- Opening Delimiter -
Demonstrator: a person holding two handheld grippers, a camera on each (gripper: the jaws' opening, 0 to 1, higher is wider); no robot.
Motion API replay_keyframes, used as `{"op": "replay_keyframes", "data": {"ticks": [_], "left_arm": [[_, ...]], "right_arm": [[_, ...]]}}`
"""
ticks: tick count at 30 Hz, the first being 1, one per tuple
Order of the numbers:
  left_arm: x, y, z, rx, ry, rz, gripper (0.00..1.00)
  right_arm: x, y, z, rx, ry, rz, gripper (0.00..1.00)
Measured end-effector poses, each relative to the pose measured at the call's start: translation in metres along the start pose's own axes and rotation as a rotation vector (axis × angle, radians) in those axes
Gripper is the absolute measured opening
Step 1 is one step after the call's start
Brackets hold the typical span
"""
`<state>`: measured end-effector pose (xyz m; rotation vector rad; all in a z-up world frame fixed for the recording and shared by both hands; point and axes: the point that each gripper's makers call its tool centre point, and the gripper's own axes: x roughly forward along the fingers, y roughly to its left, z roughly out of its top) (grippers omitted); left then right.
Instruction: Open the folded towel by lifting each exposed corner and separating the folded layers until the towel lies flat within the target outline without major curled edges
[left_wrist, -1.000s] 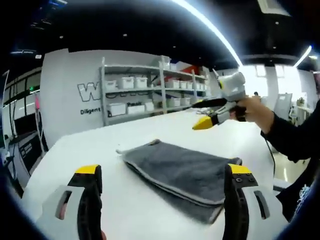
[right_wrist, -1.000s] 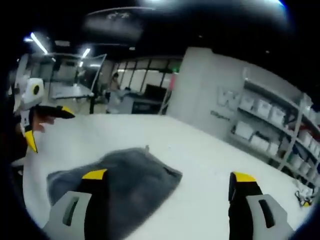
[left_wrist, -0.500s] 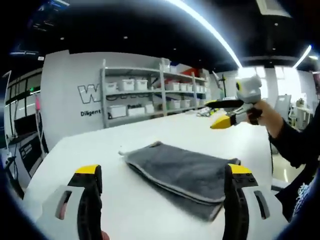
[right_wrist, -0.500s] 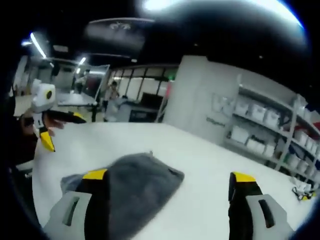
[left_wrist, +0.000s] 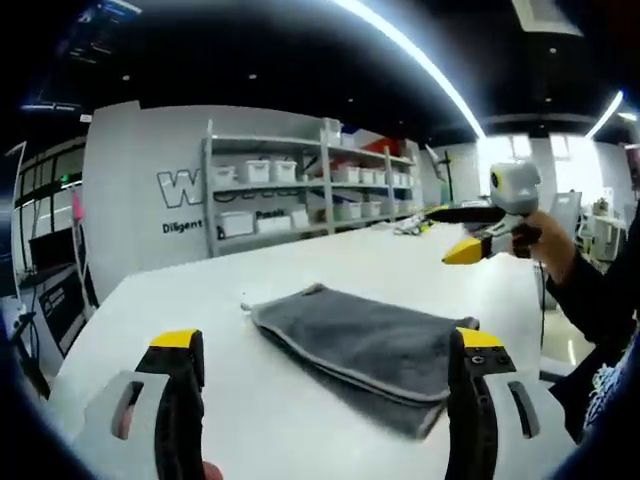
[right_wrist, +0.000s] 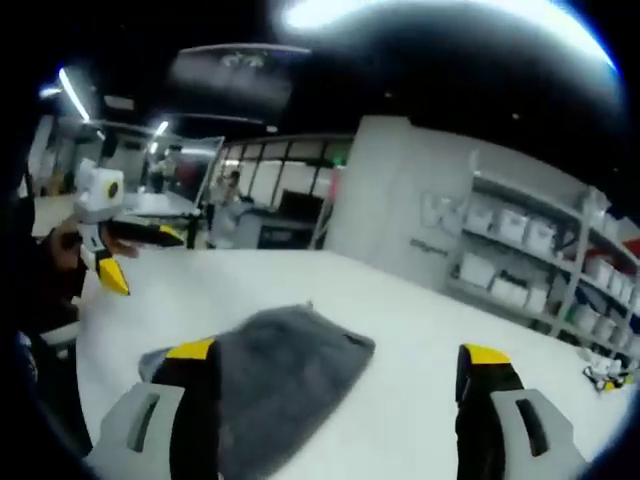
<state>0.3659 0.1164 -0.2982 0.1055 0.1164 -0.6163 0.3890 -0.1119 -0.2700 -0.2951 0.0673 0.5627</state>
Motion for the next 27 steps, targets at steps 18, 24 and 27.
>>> {"op": "replay_keyframes", "data": {"ticks": [18,24,27], "left_arm": [[-0.010,0.001,-0.009,-0.007,0.016,0.003,1.00],[-0.013,-0.003,-0.009,-0.031,0.009,-0.025,0.99],[-0.015,-0.003,-0.009,-0.027,0.012,-0.018,0.99]], "right_arm": [[-0.030,0.010,-0.022,0.021,0.010,0.004,0.96],[-0.041,0.011,-0.028,-0.002,0.008,-0.005,0.94],[-0.046,0.019,-0.030,0.002,0.003,0.017,0.95]]}}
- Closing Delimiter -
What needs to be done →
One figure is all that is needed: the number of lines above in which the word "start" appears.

Exercise output →
2